Upcoming Classes
To learn more — or to register for a class — click on its title or photo.
Upcoming Classes
Sunday, April 6, 2025
12:00-3:00p
with Katie
Fine-tuning your skills with a kitchen knife can greatly improve the cooking experience. Join us for this hands-on class and learn the reasons for various knife styles, how to care for and handle your knife, proper kitchen posture, how to best execute specific cuts, the basics of honing and sharpening, and more. Bring your own knife from home (if you’re able) and learn how to make your tools work for you!
The materials for this class session are all vegan-friendly, nut-free and gluten-free.
Registration for this class will close on Friday, April 4 at 6pm, so we have time to shop for ingredients and prep class materials.
Please view our FAQs before registering.
Wednesday, April 9, 2025
6:00-8:00pm
with Samantha
Scones can be sweet or savory, delightful with coffee and tea, as a snack or really, anytime of day! Working with butter and flour doesn’t have to be tricky though. In this class we’ll cover tips and tricks to master uniquely crisp and buttery scones with crumbly corners and a soft, flaky interior. Create your own flavored scones, and learn how to use the freezer to your advantage. Participants will leave with scones to bake the following day plus a packet of information and recipes.
Ingredients for this class include dairy, eggs and gluten.
Registration for this class will close on Monday, April 7 at 6pm, so we have time to plan and prep class materials.
Please view our FAQs before registering.
Saturday, April 12, 2025
12:00-2:00pm
with Melinda
Put a creative twist on the same old meal plan by learning how to make mother and small sauces from scratch, and understanding how to integrate them into your usual cooking routine. Today’s session (1) will cover béchamel, velouté, sabayon and hollandaise.

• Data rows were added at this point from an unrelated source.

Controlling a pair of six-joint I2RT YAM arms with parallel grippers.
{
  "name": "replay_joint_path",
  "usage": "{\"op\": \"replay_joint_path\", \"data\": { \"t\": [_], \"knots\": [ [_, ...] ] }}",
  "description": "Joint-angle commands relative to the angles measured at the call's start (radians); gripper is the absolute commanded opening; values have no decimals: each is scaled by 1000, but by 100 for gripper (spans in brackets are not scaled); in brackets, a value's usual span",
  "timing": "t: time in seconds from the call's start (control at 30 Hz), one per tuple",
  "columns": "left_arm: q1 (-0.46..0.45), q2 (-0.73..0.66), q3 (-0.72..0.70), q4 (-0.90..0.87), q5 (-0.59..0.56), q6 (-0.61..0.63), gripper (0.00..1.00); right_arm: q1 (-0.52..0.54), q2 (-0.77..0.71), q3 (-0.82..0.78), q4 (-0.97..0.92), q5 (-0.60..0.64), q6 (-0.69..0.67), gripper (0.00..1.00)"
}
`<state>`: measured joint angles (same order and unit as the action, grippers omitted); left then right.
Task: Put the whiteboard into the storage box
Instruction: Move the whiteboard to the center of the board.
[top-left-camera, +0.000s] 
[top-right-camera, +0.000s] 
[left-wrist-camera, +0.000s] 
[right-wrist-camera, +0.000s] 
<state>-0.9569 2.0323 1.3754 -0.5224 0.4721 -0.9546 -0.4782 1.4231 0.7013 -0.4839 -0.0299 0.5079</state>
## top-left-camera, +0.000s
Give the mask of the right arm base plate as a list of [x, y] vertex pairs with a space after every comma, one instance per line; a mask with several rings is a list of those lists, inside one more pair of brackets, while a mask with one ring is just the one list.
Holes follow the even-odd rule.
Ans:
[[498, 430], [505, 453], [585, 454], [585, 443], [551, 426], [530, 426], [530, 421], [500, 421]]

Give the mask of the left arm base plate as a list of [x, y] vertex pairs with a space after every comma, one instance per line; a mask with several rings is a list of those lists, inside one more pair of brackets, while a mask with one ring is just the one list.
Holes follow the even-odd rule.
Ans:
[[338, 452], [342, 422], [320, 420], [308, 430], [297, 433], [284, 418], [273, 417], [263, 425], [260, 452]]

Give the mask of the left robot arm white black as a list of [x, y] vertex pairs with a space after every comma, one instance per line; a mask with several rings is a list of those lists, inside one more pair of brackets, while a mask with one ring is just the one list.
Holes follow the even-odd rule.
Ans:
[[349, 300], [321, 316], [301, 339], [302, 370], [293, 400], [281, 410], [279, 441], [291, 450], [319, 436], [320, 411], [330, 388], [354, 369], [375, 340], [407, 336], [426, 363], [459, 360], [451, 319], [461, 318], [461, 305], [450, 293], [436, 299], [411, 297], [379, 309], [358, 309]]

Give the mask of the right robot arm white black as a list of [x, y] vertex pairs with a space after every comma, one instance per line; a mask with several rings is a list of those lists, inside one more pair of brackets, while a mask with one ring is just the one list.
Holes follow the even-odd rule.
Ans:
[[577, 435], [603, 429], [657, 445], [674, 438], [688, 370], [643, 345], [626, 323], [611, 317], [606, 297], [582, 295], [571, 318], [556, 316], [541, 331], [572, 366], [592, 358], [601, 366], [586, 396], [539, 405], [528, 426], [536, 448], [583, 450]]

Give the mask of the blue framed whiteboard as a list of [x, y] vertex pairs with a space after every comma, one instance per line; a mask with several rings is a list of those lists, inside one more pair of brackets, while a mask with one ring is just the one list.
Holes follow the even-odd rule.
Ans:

Ingredients for this class include eggs, gluten, and dairy.
Ingredients for velouté typically include a meat-based stock, but can be made vegetarian with advance notice. (ie. Email us after you register.)
Registration for this class will close on Thursday, April 10 at 6pm, so we have time to shop for ingredients and prep class materials.
Please view our FAQs before registering.
Wednesday, April 16, 2025
6:00-8:30pm
with Traci
Don't let tales of kitchen explosions or botulism scare you away from pressure canning! In this class, we'll cover the step-by-step procedure, safety issues, equipment options, and reliable recipe resources, all while working through the process together as we can vegetable broth.
Have questions about a pressure canner you own? Bring it with you to class. Need to test the dial-gauge on your canner? Bring the lid and we'll test it while you're here. Not sure which pressure canner you should buy? We'll have several of the most common brands, both dial gauge and weighted gauge, at class for you to examine.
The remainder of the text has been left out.